Mas com essa ação, o Inland Empire evoluiu. Eu me senti mais conectado a ele, novas linhas de diálogos foram desbloqueadas. Pelo visto, o alcóolatra que vi no espelho no começo do jogo não era tão longe da realidade.
Quando saí, a região de Revachol West passava por um inverno rigoroso. Poucas pessoas nas ruas, um senso de desespero constante como poucos RPGs consegue transpor da maneira correta. O meu próximo passo seria, obviamente, desvendar o mistério por trás do corpo. Mas devo confessar para você, caro leitor, eu me distraí.
Cada pedacinho da cidade tem uma história para contar. Às vezes o seu personagem pode não ter a habilidade para acessá-las. Talvez ele seja um brutamonte, ou ele não está com a roupa adequada. (Um dos bares mais badalados da cidade, por exemplo, não me deixou entrar só de cueca e uma gravata. Uma pena).
Outra hora eu vi uma caixa de correios. Furioso com toda a situação, eu a chutei. Ao ter me machucado já no ventilador, meu personagem veio ao chão. Uma dor tomou mais uma vez a conta do meu corpo. Era um ataque cardíaco fulminante e morri. Quem morre ao chutar uma caixa de correios? Disco Elysium.
Quanto mais eu conversava com os habitantes, tentava descobrir quem eram os “mocinhos” ou “vilões” por trás de Revanchol West, mais as coisas ficavam complicadas. O meu Thought Cabinet se preenchia ainda mais. Às vezes era a intuição que tomava conta do meu corpo, outras vezes era outro lado da minha mente que me relembrava de acontecimentos anteriores – de como a cidade, considerada como uma pérola da humanidade – sucumbiu. Era tudo muito confuso, um quebra-cabeça onde não conseguia saber se as peças estavam espalhadas ou simplesmente inexistentes.
A abordagem peculiar de Disco Elysium não para só no seu universo ou nos seus diálogos. É um RPG que não tem combate da forma que se tipicamente vê em outros dos gêneros. A ZA/UM aponta que haverá momentos onde você pode usar a força bruta para resolver uma situação (algo que não vi durante a minha versão preview), mas o “skill check” é o mesmo de tentar decifrar uma pista ou convencer alguém a te ajudar. Ou seja, tenha muita sorte na rolagem dos dados para não acabar com um murro na cara ou pior.

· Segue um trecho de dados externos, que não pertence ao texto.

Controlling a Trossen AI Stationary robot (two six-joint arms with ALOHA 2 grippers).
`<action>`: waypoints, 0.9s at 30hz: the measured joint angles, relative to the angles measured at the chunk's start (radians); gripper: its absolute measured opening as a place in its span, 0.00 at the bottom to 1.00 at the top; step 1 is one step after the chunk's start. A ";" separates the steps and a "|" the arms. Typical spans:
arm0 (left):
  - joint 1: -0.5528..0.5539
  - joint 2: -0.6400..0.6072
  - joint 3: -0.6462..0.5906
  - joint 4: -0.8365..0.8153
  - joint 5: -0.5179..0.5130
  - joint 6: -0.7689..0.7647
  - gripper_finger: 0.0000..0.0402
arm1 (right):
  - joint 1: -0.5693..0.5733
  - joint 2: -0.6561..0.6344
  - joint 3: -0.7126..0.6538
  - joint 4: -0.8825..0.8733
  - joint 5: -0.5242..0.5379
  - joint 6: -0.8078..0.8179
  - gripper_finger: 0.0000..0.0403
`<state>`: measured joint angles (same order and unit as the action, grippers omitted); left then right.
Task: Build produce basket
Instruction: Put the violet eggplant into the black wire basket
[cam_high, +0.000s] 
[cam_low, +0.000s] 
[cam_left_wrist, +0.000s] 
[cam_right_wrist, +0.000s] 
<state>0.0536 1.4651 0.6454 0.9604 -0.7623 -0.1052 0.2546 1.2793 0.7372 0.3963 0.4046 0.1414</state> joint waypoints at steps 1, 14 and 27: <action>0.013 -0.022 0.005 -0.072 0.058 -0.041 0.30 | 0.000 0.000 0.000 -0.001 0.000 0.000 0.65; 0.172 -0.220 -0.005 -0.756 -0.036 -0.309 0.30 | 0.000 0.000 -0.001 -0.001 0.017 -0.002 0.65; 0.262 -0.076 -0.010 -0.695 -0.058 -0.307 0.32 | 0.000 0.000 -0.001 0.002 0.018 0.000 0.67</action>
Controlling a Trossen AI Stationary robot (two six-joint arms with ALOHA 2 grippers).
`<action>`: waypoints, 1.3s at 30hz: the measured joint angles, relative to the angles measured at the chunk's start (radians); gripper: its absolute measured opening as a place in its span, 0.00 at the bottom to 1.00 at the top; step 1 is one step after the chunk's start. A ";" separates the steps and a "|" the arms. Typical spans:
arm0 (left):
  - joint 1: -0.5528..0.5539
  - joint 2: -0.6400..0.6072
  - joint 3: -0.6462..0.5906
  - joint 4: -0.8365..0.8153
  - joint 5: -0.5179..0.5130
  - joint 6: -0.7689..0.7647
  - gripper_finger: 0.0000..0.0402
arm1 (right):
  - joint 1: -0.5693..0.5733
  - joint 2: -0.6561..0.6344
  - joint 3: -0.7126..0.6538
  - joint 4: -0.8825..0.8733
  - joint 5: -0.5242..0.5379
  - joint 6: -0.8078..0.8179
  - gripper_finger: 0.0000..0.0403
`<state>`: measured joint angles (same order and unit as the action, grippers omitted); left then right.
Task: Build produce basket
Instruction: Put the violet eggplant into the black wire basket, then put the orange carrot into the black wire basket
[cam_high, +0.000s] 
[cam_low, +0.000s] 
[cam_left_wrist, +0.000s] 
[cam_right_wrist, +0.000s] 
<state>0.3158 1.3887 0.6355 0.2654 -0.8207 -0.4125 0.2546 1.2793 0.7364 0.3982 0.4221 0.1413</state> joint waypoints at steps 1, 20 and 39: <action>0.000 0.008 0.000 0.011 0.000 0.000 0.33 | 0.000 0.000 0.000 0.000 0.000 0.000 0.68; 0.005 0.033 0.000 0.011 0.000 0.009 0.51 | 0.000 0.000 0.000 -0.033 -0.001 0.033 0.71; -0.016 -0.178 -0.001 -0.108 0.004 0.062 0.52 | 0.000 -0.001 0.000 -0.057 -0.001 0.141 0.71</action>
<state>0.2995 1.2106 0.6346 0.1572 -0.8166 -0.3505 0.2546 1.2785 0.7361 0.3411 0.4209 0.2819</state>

É uma pena que a versão preview acaba no primeiro dia, bem quando as coisas estavam a esquentar. Mais perguntas começavam a aparecer e mais vontade eu tinha de desvendá-las. A versão final, de acordo com a desenvolvedora, dura um total de 10 dias e mais de 60h de jogo. Entretanto, isso não significa que tudo será resolvido ao jogá-lo apenas uma vez.
Ah, e o corpo? Eu atirei nele, errei a skill check e ao invés de cortar a corda, criei mais um buraco no pobre coitado do falecido. Meu parceiro me deu uma bela de uma bronca e fez o trabalho sozinho. Resmungando, é claro.
Disco Elysium é especial, e se os próximos dias na história do game forem tão bons quanto o primeiro, pode ser um dos melhores RPGs de 2019.